During the week, How had heard back from the Yellow Zebra bar in Budapest with a booking for the Saturday night. Sadly, this meant we missed Gábor’s big event, which would have been great to attend, but we can’t pass up an offer to play the capital city… its a great opportunity.

We tried to make a quick dash across the country, only to be delayed when the road was closed for 3000 bikers coming the other way along Lake Balaton! It took them 35 minutes to roar past, with much honking, waving and glad-handing from my passenger seat. A pretty amazing sight! Most were dressed up, it looked like something from a Mad Max movie.

Eventually we arrived in Budapest and found a campsite about 3km out from the centre of the city, on the ‘Pest’ side. The Yellow Zebra was a 2500HUF (£6) taxi ride away. It’s a pretty cool little cellar bar. The gig went fairly well – with locals and tourists enjoying the original songs as much as the well known stuff.
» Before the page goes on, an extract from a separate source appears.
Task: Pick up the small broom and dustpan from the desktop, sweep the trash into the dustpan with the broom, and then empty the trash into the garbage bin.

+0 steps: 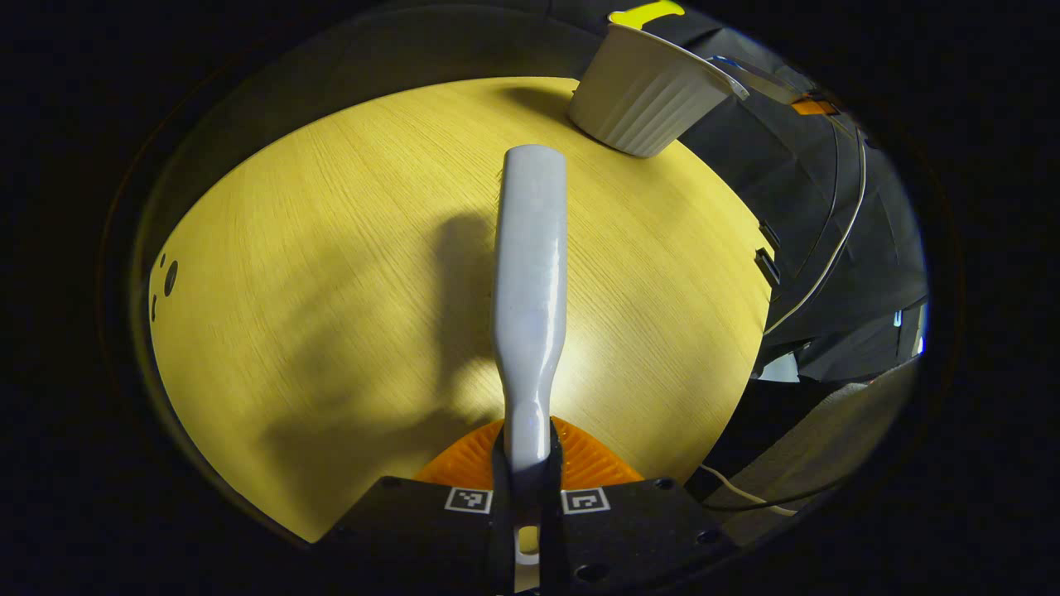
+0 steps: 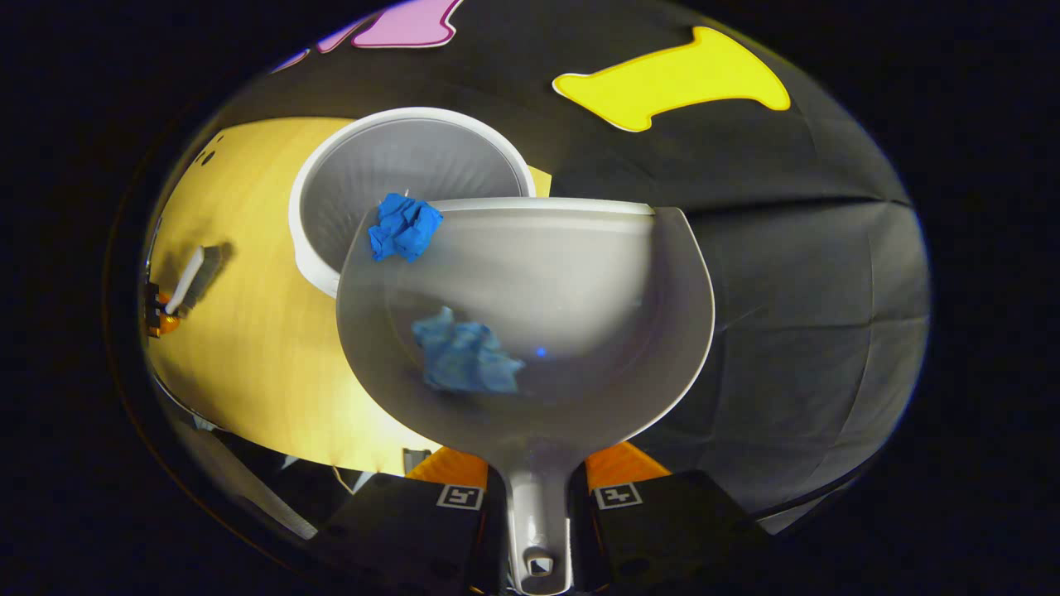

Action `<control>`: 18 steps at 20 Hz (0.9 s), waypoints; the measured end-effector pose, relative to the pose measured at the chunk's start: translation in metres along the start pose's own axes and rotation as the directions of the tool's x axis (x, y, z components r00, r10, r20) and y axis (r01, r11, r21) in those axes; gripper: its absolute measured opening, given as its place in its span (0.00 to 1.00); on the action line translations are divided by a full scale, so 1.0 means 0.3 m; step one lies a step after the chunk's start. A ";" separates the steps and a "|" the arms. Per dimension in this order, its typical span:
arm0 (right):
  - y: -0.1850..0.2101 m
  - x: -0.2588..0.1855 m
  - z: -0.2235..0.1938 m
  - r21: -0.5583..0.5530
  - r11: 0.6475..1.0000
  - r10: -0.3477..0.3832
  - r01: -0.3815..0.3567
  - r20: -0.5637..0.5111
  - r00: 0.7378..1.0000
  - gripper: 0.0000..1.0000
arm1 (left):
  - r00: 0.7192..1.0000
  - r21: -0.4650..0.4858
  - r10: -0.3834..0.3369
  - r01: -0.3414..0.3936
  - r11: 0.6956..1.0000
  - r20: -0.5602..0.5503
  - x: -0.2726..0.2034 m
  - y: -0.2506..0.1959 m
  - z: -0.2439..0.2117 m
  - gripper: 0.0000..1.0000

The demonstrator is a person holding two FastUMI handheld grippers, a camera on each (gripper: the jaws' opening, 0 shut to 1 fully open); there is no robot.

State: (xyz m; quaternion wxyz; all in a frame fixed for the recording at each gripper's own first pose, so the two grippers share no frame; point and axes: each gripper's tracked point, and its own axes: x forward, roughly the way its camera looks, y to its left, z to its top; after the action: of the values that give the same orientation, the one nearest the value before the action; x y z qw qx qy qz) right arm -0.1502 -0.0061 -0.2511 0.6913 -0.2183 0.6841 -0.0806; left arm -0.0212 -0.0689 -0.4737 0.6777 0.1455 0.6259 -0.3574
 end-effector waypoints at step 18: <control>-0.047 0.002 0.085 -0.282 0.957 -0.091 0.069 -0.065 0.994 0.34 | 1.000 -0.006 -0.008 0.008 1.000 -0.018 -0.010 -0.004 0.004 0.16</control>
State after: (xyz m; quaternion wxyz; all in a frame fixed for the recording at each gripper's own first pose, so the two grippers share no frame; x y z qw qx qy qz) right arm -0.1225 -0.0140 -0.2465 0.6226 -0.3380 0.7055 -0.0196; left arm -0.0209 -0.0697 -0.4704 0.6709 0.1444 0.6337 -0.3570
We did a bit of research on what we wanted to see in Budapest. We want cheap, dog-friendly and photogenic! It was going to be very hot and public transport with the hounds looked tricky. We decided on a walking tour of:

  • Chain Bridge. First permanent bridge across the Danube in Hungary.
  • Shoes by the Danube. Sixty pairs of bronze shoes to commemorate the Jewish citizens shot by the river by Hungarian Nazis during WWII.
  • Fisherman’s Bastion. A fairy-tale like Neo-Romanesque building on the Buda side the river, which gives great views over to the Pest side.
  • Buda Tower. A 600 year-old bell tower that has somehow survived every siege, attack and war waged on Budapest during that time. The bells in the courtyard ring every hour.
  • Outdoor eating in Erzsebet Square. Pizza, burgers, beer… and water for the hounds. Perfect!
  • Film location spotting, including. Tinker, Tailor, Soldier Spy; Blade Runner 2049; A Good Day to Die Hard; 12 Monkeys; The Alienist and Citizen X.

We liked the city – the scale of the buildings, everywhere you look, is very impressive. We went back the next night to visit the ‘ruin bars’ and tried some Hungarian specialties – goulash and ‘chimney cake’. All good!

With the weather in Hungary set to stay so hot (34°C!) for a while, we thought we’d move on and set off north for Slovakia.